Но ведь разве можно хоть полслова об этом сказать? Даже не народу, это убийству всей нашей идеи подобно. А своему «ближнему кругу»?

 

...Вождь так громко рассмеялся, что через растворенную дверь явственно послышались, но скоро замерли, осторожные шаги кого-то из охраны дачи: Старостина или кого из его помощников; вроде как сегодня смена Тукова.

 

А он всего лишь представил выражения лиц своих сподвижников... скорее поневоле сподвижников, озвучь он им свои размышления о буржуазной реконкисте в СССР. На туповато-преданном лице Семена, как у кота, дыбом встанут знаменитые усы, которые он сам ему строго-настрого запретил сбривать, даже подстригать. Клима, если он не пьян в стельку, кондрашка хватит. И без того бабье рыло Маленкова совсем потеряет свое очертание, как бы стараясь этаким туманом раствориться: дескать, ничего не слышал и не видел.

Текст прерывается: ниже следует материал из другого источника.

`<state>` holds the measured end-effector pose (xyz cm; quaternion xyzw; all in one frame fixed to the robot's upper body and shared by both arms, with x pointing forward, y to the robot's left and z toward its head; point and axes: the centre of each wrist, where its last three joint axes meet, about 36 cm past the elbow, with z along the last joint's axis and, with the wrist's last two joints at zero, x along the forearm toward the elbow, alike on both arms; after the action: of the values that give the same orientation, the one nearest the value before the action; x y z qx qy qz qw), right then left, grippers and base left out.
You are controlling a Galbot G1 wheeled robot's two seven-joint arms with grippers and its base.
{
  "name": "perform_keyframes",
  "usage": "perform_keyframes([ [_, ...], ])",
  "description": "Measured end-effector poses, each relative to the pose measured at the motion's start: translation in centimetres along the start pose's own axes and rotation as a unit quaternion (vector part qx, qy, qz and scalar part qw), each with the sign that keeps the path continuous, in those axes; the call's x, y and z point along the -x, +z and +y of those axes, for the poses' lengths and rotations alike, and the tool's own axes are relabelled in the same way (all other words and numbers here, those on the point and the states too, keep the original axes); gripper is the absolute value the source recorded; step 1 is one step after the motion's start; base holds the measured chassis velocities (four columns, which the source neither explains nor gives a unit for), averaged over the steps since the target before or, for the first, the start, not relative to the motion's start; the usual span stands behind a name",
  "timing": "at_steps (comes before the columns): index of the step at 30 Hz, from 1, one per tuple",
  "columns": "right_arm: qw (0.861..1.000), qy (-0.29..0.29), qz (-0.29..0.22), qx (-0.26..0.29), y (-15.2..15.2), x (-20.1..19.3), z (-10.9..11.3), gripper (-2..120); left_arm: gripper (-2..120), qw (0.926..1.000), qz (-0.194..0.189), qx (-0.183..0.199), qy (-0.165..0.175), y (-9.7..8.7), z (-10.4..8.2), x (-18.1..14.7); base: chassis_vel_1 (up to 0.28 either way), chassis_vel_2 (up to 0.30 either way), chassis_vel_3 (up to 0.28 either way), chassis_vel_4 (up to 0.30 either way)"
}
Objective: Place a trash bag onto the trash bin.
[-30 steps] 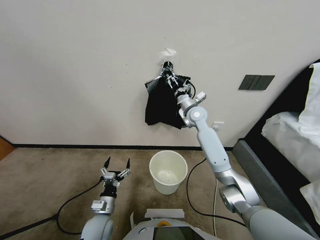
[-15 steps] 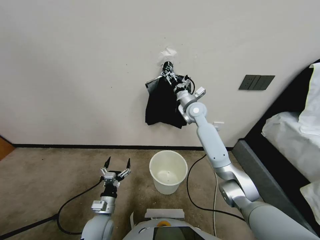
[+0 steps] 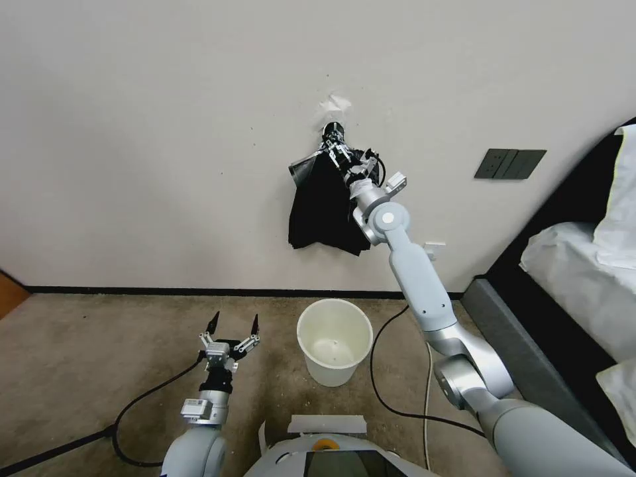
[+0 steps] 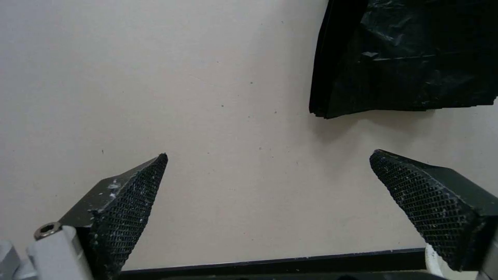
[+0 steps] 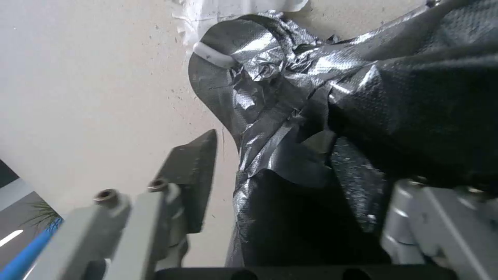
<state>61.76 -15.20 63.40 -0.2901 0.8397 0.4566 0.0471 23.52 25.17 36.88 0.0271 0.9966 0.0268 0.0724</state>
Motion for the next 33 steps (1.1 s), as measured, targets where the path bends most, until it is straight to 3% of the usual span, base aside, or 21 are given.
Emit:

Вечно бывший троцкист Никита зажмет фигу в кармане, а Булганин хлопнет с верхом налитый фужер коньяка. А вот умный Лаврентий — единственный кто поймет... Но на всякий случай может и пристрелить его.

 

Вот поэтому и не может он, хозяин полумира, заносить свои потаенные мысли на бумагу. Как не упрятывай эти записи, все одно потом найдут и против его же памяти используют.

 

И все же история — проститутка, а осознание этого есть составляющая бремени вождя. Переписывается же история бесконечно. Такая же первая древнейшая.